SI's office at the warehouselike press center operates 24 hours a day, seven days a week, with 11 writers and 10 photographers who work for the magazine and our SI.com website filtering through at all hours. Director of photography Steve Fine's corner is decked out with maps, schedules and a whiteboard on which assignments are scrawled. Fine, a veteran of nine Olympics, and five other photo editors spend part of their 18-hour shifts culling the best shots from the more than 30,000 digital photos taken each day for SI. "None of these pictures is an accident," says Fine, who scouted Athens venues and locations for two years before the Games. "We're trying to make iconic images that convey a sense of place and a moment in history."
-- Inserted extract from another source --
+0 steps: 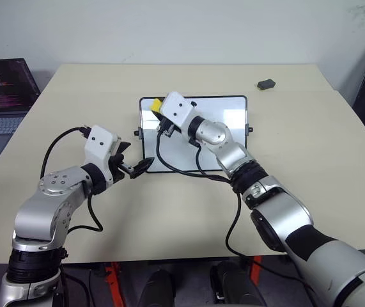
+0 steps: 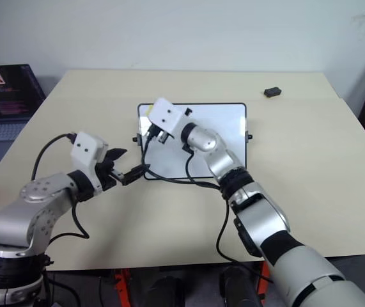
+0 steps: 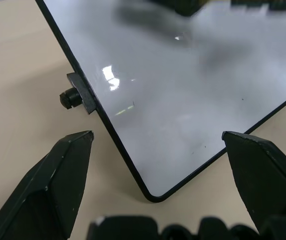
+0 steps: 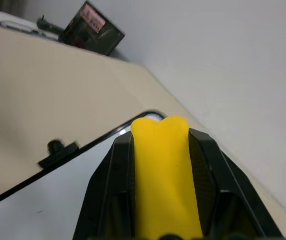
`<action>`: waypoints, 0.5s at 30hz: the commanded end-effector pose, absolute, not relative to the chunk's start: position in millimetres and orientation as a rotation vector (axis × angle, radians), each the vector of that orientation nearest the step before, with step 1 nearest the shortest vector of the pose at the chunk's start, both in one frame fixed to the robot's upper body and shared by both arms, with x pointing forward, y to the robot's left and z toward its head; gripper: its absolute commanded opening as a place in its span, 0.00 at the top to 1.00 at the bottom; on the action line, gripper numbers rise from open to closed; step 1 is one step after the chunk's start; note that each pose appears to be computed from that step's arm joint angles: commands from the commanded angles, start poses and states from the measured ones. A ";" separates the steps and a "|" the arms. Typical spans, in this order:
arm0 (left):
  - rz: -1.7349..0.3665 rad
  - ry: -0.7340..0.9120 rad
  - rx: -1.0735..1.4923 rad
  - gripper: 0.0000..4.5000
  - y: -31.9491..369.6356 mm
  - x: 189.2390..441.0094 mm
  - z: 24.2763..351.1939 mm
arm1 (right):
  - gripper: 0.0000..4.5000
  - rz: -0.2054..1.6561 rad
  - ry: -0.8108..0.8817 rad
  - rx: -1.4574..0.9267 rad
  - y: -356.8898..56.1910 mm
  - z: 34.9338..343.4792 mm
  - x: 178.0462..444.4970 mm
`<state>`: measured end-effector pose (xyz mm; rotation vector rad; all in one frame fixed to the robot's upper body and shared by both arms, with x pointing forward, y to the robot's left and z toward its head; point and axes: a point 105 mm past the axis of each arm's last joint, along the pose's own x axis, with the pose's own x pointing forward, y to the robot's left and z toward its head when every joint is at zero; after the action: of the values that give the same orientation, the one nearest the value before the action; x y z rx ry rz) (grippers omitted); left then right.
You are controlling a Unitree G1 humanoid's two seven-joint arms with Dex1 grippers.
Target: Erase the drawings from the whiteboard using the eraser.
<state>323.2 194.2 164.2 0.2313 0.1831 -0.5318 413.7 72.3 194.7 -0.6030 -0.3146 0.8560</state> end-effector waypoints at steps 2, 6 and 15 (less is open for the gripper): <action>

To ensure the technical quality of each image, SI imaging director Geoffrey Michaud puts the photos through the digital equivalent of a darkroom session before transmitting them back to New York. As he did in Sydney in 2000 and Salt Lake City in 2002, Michaud is using a new generation of technology that will most likely become part of SI's regular operations after the Games. "This is an opportunity to pressure-test," he says. "In this environment you find out quickly if anything needs to be fixed."
Something always needs to be fixed at the Olympics, and senior editor Richard Demak is the magazine's on-the-scene problem solver. Last week, for example, photographer Lynn Johnson's credential blew off while she was scouting shooting locations on a motorcycle; in a few hours Demak had arranged for a new one. "The thing about the Olympics is that 99 percent of the problems can't be anticipated," says Demak, who has worked five previous Games for SI, summer and winter, beginning with Seoul in 1988. "I'm just glad it was the credential--and not Lynn--that flew off the motorcycle."